Führerschein der Klasse AM reicht aus

In Sachen Mobilität gibt es allerdings eine Alternative für den Nachwuchs, der den Eltern mehr Freizeit und den Jugendlichen mehr Unabhängigkeit beschert. Sind die Töchter und Söhne schon 16 Jahre alt, dürfen sie sich an das Steuer eines Leichtautos setzen. „Diese ebenso pfiffigen wie günstigen Wagen dürfen mit einem Führerschein der Klasse AM, mit dem Traktorführerschein und mit allen Zweiradführerscheinen gefahren werden“, erklärt Hardy Dupont vom Anbieter Driveplanet. In Sachsen, Sachsen-Anhalt und Thüringen dürfen die Eltern ihren Kindern den Herzenswunsch eigenständiger Mobilität sogar schon erfüllen, wenn sie 15 Jahre alt sind.

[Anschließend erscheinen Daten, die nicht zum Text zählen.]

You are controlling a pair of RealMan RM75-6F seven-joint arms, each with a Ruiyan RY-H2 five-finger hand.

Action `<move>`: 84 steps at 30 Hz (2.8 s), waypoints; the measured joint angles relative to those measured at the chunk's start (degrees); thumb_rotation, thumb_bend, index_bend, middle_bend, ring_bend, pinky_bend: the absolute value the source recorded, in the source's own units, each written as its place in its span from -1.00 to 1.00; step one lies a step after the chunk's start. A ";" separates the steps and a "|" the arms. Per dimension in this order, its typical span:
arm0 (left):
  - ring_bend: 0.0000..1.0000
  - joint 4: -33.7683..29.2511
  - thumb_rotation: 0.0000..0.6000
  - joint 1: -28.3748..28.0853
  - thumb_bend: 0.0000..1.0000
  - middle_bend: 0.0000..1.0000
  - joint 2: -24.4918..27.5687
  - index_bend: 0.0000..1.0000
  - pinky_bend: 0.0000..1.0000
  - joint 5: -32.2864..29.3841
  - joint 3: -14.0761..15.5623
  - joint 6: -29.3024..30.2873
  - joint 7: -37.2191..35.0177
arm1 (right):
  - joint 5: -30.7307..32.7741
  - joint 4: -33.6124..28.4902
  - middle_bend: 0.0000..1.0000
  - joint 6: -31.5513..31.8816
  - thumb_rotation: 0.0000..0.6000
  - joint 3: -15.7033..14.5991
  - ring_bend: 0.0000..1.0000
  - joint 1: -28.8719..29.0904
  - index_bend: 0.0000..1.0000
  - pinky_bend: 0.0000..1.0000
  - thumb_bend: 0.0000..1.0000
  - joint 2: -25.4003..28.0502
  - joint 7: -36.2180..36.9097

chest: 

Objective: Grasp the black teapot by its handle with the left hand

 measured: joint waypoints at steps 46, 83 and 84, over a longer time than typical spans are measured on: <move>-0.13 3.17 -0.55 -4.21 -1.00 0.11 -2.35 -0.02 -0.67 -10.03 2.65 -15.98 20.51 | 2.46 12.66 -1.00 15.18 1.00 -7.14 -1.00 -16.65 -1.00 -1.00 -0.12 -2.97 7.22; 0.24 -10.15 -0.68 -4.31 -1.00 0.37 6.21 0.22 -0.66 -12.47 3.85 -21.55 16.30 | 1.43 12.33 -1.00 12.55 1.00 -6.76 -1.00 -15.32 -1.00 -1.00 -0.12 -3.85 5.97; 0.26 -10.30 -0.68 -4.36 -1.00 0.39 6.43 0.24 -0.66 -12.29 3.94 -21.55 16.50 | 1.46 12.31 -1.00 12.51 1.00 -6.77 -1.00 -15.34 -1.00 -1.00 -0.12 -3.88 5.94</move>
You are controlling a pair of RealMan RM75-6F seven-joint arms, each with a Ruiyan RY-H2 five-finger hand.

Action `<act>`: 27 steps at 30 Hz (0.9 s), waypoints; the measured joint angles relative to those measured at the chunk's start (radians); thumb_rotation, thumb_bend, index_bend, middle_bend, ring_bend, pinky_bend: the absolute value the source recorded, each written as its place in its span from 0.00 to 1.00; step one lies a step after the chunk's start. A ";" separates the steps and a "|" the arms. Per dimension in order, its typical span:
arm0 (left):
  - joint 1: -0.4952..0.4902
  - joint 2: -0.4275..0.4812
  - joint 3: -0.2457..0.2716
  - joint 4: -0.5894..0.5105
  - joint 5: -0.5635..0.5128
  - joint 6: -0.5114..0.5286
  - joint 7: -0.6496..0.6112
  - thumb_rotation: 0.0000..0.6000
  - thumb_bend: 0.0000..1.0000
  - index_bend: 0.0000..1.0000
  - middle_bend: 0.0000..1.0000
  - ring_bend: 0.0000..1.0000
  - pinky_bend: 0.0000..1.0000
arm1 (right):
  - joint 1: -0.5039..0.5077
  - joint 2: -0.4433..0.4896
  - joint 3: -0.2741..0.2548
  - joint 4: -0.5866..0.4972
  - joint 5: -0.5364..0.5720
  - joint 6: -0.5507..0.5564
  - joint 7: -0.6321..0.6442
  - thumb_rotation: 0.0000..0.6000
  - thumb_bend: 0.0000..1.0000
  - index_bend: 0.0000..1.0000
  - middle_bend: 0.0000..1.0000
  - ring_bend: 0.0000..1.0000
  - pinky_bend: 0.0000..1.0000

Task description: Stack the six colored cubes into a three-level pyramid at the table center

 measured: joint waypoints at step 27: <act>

Budgetfreundliche Leichtautos

Auf http://www.16mobil.de beispielsweise kann man sich einen Überblick über die Leichtautos verschaffen, von denen 2013 in Deutschland 30 Prozent mehr verkauft wurden als im Vorjahr. Damit folgen die Deutschen einem Trend, der sich in Skandinavien und in Italien bereits etablieren konnte. Budgetfreundlich sind die Leichtautos zudem: Die Versicherung ist schon ab 69 Euro pro Jahr zu haben, Kfz-Steuern fallen keine an, die Anschaffungskosten bleiben ebenfalls im Rahmen. Der „Dué Initial“ etwa ist beispielsweise schon für 8.499 Euro zu haben.